Assigned task:
Which lines of the data below include the string "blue"? Return each of them.

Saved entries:
[Start of section]

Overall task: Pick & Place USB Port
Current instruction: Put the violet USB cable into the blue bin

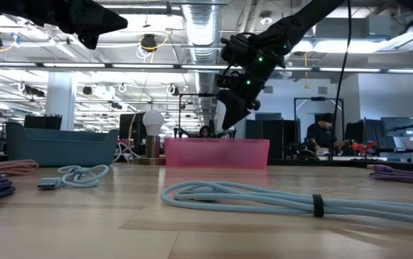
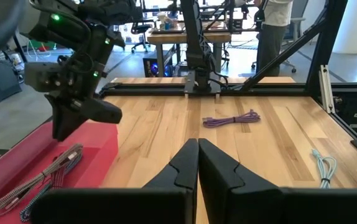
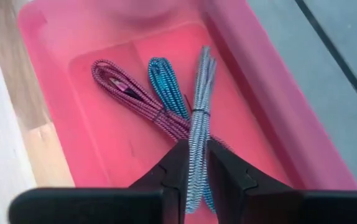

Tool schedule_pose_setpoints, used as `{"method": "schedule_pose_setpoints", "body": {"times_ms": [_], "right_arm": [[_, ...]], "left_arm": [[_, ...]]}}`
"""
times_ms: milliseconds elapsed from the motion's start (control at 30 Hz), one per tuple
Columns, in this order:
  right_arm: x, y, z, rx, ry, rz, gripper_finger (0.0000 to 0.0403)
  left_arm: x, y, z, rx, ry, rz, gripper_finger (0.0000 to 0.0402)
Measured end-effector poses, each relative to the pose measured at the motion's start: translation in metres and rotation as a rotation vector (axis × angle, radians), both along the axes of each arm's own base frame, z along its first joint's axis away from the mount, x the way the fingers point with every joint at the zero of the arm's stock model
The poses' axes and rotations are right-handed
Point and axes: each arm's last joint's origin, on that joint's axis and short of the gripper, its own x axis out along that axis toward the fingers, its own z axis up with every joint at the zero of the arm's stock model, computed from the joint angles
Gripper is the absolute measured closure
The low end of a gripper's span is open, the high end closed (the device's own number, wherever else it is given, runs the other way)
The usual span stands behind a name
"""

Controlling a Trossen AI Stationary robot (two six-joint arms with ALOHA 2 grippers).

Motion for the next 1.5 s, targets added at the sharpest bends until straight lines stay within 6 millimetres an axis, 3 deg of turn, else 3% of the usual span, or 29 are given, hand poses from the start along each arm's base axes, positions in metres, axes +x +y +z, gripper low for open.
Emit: {"method": "schedule_pose_setpoints", "body": {"times_ms": [167,333,667,833,1000,1500], "right_arm": [[0.0,0.009,0.022,-0.002,0.03,0.063,0.036],[-0.013,0.041,0.052,0.013,0.06,0.224,0.0381],[-0.067,0.098,0.132,-0.007,-0.051,0.294,0.04],[-0.096,0.12,0.157,0.026,-0.107,0.285,0.04],[-0.112,0.135,0.163,0.058,-0.119,0.263,0.0402],[-0.164,0.162,0.122,0.154,-0.091,0.041,0.0402]], "left_arm": [[0.0,0.0,0.0,0.0,0.0,0.0,0.0389],[0.0,0.0,0.0,0.0,0.0,0.0,0.0389],[0.0,0.0,0.0,0.001,0.0,0.0,0.0389],[0.0,0.0,0.0,0.004,0.0,-0.001,0.0389],[0.0,0.0,0.0,0.004,0.001,0.0,0.0389],[0.0,0.0,0.0,0.004,0.001,-0.001,0.0389]]}}
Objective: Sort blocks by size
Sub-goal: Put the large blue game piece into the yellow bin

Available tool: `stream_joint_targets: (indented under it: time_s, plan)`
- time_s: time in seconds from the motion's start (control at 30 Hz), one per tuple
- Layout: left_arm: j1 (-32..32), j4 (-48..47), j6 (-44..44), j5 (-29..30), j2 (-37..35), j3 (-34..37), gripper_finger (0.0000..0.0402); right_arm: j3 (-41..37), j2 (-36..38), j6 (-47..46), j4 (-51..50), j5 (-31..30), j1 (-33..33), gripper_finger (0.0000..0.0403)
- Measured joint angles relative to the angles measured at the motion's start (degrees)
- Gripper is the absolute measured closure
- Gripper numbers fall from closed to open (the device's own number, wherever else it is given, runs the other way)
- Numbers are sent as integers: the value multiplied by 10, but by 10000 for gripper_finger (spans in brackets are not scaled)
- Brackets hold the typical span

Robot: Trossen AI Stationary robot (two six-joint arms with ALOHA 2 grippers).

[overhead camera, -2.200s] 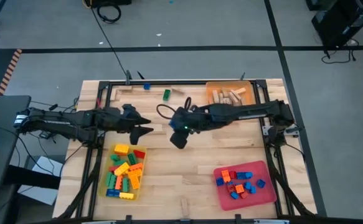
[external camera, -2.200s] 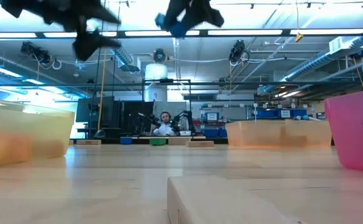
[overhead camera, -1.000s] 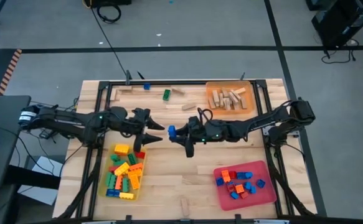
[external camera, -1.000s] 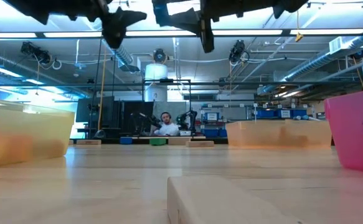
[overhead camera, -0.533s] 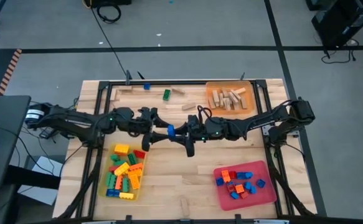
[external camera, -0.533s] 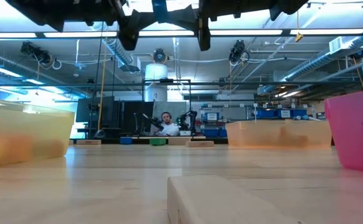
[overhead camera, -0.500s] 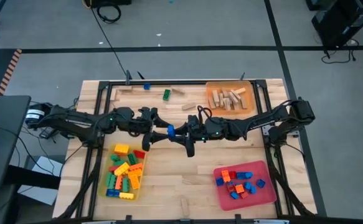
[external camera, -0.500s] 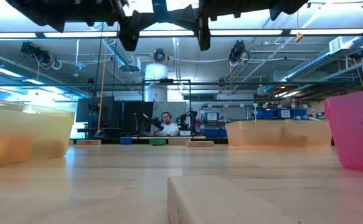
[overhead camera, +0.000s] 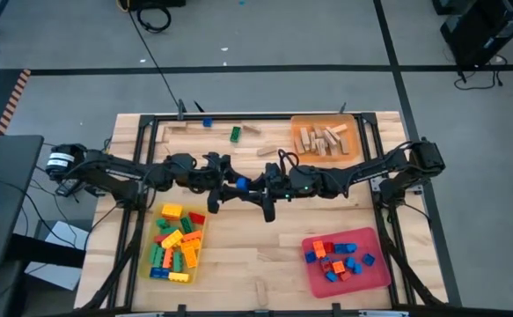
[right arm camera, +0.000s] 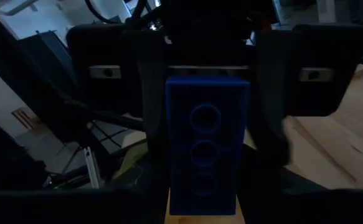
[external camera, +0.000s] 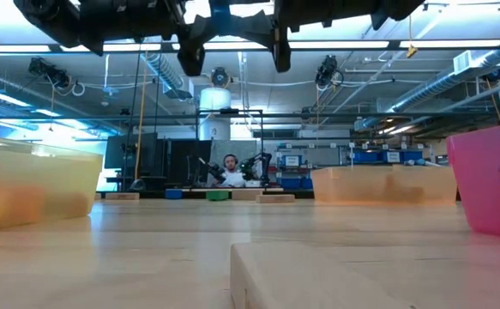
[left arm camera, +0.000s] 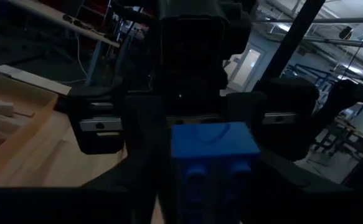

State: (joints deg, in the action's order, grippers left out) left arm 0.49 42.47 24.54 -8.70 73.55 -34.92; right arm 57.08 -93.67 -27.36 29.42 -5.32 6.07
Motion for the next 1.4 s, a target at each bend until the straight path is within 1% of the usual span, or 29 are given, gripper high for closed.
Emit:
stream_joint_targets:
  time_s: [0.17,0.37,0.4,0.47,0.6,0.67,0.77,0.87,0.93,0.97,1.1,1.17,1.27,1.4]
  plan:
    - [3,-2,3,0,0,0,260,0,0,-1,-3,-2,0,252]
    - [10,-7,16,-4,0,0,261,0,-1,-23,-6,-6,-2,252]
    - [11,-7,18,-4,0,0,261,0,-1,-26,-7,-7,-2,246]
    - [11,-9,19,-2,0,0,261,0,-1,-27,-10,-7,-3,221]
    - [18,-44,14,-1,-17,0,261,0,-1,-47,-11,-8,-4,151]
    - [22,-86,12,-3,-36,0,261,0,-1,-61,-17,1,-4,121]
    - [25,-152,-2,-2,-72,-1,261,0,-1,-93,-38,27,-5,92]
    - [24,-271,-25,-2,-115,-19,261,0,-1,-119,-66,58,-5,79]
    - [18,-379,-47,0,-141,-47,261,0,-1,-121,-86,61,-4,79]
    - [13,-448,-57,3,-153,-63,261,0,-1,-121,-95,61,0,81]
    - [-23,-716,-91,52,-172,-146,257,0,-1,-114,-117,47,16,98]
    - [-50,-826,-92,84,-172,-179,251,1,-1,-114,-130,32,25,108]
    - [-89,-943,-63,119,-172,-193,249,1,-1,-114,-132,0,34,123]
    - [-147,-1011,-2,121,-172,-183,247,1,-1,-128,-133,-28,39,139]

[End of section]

Expected answer:
Current instruction: Put the violet USB cable into the blue bin
Sub-goal: Put the large blue game piece into the yellow bin

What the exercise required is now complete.